**Goal of the exercise:**
Lines below that include "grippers" are the answer; copy each one.

**Dataset records:**

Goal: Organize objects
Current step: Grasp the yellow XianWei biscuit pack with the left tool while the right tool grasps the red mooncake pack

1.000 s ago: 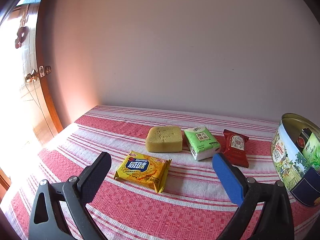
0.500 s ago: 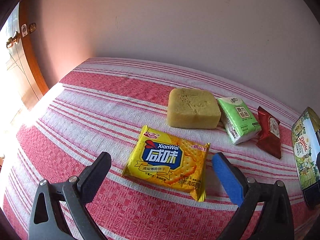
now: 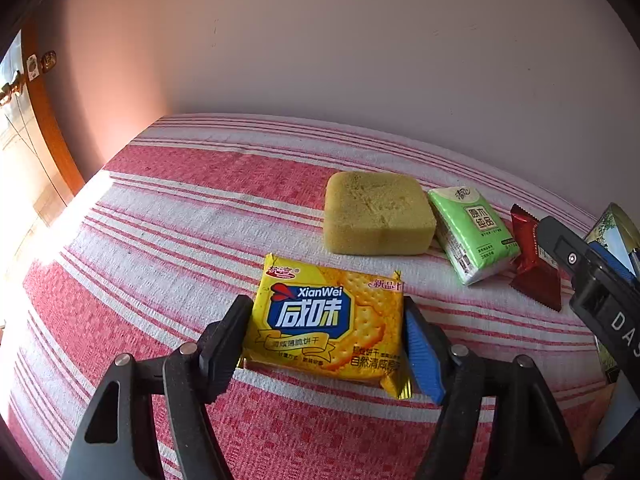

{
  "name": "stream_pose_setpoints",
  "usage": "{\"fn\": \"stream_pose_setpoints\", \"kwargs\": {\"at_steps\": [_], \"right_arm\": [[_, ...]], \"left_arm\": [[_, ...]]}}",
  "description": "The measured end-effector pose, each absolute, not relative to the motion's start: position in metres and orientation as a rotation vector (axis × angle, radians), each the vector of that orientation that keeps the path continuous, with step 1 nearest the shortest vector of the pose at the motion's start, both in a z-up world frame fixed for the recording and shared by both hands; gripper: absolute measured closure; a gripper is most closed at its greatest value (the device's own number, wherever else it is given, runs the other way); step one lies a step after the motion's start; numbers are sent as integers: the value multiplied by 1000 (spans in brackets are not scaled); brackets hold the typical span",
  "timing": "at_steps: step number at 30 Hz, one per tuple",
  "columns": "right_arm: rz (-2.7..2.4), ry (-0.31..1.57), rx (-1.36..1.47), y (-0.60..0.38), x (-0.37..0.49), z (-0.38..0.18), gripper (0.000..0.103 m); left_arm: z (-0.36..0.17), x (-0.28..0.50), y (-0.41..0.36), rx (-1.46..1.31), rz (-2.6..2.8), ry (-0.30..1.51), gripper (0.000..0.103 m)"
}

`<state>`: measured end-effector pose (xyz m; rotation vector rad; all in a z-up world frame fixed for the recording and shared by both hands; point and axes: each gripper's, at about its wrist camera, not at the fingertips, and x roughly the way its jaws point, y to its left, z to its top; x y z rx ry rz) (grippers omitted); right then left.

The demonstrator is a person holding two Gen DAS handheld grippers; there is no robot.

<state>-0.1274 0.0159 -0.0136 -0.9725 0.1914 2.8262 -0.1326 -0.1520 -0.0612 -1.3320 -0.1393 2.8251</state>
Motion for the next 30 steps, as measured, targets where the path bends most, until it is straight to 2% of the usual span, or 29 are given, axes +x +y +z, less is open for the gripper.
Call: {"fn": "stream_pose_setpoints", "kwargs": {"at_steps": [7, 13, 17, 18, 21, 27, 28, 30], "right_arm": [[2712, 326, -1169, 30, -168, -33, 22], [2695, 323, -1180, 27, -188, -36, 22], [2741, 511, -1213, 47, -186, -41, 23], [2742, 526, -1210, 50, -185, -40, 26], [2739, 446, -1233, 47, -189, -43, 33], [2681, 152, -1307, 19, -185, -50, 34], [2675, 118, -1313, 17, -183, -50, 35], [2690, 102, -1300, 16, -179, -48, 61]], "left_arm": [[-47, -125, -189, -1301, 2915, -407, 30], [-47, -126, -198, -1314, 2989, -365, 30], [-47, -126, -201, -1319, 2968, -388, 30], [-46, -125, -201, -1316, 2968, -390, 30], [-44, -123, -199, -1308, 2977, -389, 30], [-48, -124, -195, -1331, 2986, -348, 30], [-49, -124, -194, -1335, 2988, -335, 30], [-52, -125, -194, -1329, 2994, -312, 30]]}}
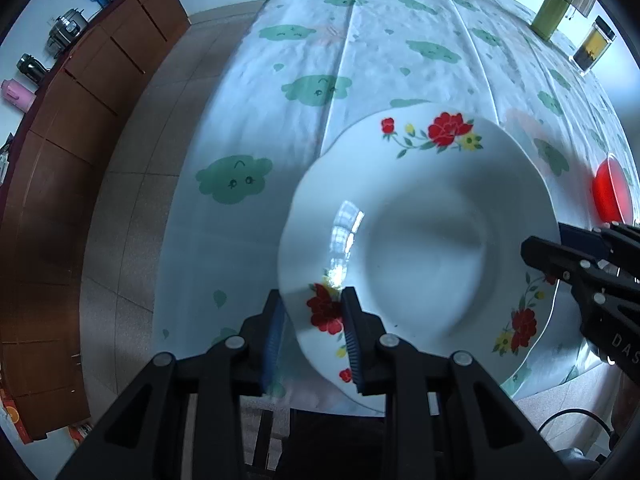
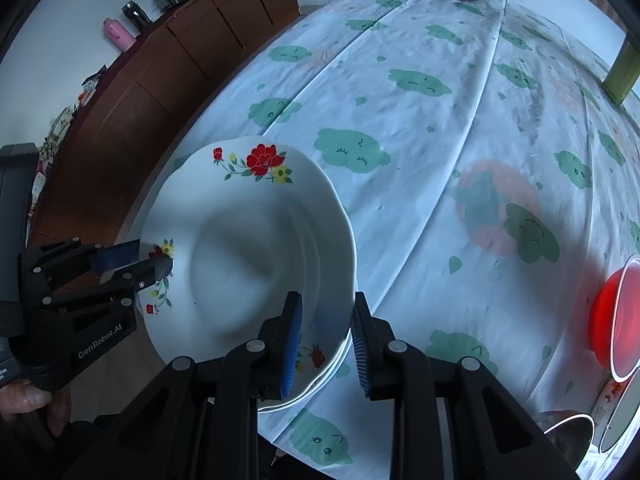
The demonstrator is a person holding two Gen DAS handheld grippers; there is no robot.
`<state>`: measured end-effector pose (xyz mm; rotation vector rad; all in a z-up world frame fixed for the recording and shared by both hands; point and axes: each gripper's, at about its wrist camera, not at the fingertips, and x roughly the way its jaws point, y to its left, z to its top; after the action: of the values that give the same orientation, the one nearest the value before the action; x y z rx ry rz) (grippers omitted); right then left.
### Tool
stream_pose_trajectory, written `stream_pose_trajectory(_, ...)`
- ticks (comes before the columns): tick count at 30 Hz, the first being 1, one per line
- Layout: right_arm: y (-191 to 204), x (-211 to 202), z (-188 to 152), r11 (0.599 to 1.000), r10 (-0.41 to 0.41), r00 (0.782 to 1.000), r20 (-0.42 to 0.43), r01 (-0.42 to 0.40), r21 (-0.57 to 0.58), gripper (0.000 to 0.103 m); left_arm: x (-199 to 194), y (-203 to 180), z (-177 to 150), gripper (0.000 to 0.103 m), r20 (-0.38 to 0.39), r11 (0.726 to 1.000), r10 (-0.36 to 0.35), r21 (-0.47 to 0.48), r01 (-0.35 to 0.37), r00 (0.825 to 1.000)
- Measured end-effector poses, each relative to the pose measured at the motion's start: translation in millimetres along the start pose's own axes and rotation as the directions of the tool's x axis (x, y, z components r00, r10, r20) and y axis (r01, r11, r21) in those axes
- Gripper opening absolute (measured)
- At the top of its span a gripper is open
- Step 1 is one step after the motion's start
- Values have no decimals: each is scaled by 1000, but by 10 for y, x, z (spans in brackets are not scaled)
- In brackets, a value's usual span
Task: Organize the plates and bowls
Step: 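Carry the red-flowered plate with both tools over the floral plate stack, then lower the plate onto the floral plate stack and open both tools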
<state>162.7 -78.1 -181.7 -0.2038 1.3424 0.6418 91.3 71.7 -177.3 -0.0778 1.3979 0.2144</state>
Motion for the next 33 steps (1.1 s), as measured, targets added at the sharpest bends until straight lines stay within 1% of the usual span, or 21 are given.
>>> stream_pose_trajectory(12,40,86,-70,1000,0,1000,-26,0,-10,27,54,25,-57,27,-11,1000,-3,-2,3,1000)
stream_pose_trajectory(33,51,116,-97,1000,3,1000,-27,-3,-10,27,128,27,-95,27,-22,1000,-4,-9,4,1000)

**Answer section:**
`<state>`: measured end-effector pose (xyz m; rotation vector rad; all in a z-up world frame fixed for the recording and shared by both hands; point and axes: each gripper's, at about its wrist camera, not at the fingertips, and x roughly the way its jaws point, y to its left, z to its top; x y z rx ry rz) (grippers omitted); right then left.
The demonstrator is a person holding two Gen DAS handheld grippers; there is no robot.
The demonstrator is a person holding two Gen DAS handheld grippers; there is no robot.
`<state>`: measured end-effector pose (xyz mm; rotation vector rad; all in a z-up world frame fixed for the recording and shared by both hands; point and axes: each gripper's, at about its wrist camera, not at the fingertips, and x roughly the way its jaws point, y to its left, z to its top; after the action: of the values that give the same orientation, the one nearest the value before the action; x y z rx ry rz) (grippers omitted); right then left.

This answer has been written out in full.